Feine Papierstruktur:
Für den Nestbau zerkauen Wespen Holzfasern und vermischen sie mit ihrem Speichel zu einer papierähnlichen Masse. Dafür nagen sie unter anderem an Zäunen, Gartenmöbeln oder Baumrinde. Das Ergebnis ist ein erstaunlich leichtes und zugleich stabiles Nest, das oft an eine runde Papierlaterne erinnert. Die Oberfläche ist glatt und ähnelt in Farbe und Struktur recyceltem oder handgeschöpftem Papier.
Bevorzugte Standorte:
Wespen sind sogenannte Dunkelhöhlennister und errichten ihre Nester bevorzugt an geschützten, schattigen Orten. Das kann frei hängend in einer ruhigen Gartenecke sein, aber auch in Dachböden oder anderen dunklen Hohlräumen.
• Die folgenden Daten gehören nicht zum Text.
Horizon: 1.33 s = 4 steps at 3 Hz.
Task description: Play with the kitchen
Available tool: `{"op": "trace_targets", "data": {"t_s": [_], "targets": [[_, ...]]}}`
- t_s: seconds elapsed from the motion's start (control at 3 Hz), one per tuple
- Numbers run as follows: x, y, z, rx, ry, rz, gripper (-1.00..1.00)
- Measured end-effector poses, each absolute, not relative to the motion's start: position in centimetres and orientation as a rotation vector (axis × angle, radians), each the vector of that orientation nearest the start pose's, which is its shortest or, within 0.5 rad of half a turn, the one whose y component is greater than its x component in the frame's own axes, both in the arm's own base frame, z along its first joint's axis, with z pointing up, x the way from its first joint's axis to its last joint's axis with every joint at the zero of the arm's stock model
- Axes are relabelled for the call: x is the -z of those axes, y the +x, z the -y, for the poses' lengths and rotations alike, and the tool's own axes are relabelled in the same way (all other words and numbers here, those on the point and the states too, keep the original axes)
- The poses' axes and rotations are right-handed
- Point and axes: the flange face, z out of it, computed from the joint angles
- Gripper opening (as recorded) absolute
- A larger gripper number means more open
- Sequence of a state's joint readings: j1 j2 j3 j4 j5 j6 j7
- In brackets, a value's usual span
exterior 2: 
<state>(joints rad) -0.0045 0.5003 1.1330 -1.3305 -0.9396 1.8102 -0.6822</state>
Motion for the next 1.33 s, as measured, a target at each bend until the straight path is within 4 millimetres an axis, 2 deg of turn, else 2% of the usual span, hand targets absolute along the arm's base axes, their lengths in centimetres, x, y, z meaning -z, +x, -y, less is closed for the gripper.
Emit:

Problematisch wird es, wenn die Wespenkönigin einen Hohlraum wählt, der von Menschen genutzt oder häufig passiert wird – etwa Rollladenkästen. In solchen Fällen können Wespen leicht ins Haus gelangen und eine Gefährdung darstellen. Dann sollte das Wespennest fachgerecht geprüft und gegebenenfalls durch einen Fachbetrieb behandelt werden.